- **Exercise brief**
Whenever the string "drawer" turns up in a line below, that line should be copied.

Stored data entries
BEGIN

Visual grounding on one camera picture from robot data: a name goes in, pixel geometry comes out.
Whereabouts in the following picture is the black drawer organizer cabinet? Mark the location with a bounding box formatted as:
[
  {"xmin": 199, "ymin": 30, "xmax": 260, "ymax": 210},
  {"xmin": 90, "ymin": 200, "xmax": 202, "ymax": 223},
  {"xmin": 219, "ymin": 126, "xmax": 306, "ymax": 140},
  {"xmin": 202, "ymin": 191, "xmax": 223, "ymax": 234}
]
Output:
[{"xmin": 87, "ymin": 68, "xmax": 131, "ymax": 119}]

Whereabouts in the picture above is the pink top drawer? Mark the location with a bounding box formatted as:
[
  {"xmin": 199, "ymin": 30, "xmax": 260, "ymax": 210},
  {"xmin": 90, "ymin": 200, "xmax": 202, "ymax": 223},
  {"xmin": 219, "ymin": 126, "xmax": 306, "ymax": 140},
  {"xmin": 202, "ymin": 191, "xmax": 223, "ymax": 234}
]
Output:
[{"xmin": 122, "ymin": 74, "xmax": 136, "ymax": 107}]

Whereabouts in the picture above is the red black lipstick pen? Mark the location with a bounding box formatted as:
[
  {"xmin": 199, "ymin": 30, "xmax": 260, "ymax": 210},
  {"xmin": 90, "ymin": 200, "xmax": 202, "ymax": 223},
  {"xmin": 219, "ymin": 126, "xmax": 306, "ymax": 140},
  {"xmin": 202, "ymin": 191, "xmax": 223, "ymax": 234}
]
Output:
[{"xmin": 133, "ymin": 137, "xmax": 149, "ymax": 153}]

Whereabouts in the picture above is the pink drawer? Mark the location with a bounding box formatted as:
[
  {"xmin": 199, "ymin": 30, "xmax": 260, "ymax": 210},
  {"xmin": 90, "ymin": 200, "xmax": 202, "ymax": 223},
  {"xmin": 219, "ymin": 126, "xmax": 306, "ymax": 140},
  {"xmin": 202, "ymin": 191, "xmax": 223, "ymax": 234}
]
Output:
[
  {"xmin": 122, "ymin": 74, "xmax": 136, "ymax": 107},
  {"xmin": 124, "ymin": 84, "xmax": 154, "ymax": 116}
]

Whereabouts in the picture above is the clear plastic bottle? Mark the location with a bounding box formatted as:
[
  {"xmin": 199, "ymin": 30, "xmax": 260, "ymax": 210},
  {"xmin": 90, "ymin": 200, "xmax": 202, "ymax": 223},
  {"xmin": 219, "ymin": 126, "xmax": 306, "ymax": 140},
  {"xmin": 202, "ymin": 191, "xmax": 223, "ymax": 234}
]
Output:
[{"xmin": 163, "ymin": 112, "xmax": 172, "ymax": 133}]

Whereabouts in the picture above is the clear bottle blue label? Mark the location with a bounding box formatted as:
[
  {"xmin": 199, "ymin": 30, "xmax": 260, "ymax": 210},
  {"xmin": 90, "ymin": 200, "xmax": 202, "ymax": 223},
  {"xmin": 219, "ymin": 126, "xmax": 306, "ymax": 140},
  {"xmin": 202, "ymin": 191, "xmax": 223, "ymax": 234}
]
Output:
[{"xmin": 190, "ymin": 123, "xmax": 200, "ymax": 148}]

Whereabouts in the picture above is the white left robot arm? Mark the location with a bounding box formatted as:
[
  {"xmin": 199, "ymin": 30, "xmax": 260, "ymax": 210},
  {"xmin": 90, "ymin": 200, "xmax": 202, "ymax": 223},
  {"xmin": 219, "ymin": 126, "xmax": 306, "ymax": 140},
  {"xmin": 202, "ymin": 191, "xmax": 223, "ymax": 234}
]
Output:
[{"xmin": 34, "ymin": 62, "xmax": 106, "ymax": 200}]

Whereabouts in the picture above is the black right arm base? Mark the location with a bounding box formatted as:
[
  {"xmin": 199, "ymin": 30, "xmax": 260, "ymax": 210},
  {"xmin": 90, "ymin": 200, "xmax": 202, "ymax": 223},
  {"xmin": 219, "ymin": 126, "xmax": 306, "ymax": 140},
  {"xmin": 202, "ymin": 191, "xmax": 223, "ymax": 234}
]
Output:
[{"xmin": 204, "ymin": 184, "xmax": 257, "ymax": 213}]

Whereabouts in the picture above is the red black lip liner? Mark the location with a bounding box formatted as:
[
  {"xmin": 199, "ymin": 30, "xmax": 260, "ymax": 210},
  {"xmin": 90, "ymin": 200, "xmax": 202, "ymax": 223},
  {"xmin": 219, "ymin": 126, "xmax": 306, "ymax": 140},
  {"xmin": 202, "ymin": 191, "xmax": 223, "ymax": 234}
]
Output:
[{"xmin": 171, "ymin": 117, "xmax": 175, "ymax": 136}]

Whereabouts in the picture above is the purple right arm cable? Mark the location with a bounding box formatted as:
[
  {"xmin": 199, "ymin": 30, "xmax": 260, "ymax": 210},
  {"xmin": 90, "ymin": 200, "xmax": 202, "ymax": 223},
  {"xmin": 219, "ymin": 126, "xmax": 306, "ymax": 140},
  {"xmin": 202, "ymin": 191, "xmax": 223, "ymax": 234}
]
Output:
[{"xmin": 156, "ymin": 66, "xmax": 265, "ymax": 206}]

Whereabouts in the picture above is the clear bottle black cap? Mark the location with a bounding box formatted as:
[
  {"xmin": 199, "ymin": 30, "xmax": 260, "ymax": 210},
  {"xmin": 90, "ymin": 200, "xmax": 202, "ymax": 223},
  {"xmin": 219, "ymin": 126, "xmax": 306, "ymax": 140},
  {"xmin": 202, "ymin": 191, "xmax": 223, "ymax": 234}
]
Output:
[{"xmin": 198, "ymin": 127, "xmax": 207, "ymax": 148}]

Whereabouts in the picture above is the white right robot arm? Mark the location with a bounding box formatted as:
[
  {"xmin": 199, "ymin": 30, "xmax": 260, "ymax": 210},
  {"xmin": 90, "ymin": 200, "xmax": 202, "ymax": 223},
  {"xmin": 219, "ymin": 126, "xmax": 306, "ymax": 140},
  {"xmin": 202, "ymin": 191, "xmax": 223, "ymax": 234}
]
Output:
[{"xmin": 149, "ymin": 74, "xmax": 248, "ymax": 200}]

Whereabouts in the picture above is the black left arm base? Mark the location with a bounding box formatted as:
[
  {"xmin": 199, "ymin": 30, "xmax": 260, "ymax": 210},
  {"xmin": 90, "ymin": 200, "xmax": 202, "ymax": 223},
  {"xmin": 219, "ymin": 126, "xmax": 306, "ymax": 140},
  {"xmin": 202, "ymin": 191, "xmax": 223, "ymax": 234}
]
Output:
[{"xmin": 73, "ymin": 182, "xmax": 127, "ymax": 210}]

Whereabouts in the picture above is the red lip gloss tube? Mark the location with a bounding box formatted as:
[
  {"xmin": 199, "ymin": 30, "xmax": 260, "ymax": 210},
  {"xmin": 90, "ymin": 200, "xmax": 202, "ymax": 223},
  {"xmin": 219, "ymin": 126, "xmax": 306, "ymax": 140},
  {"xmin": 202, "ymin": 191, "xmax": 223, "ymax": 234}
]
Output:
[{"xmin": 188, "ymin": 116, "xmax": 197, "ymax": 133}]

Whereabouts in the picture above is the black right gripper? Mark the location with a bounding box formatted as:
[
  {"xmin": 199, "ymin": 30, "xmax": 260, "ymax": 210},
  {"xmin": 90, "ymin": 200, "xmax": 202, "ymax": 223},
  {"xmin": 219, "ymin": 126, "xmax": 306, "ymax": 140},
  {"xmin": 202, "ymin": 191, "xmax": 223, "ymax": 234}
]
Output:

END

- **Worked solution**
Whereabouts in the following picture is the black drawer organizer cabinet? Mark the location with a bounding box formatted as:
Whereabouts in the picture above is the pink top drawer? Mark the location with a bounding box formatted as:
Whereabouts in the picture above is the pink drawer? Mark the location with a bounding box formatted as:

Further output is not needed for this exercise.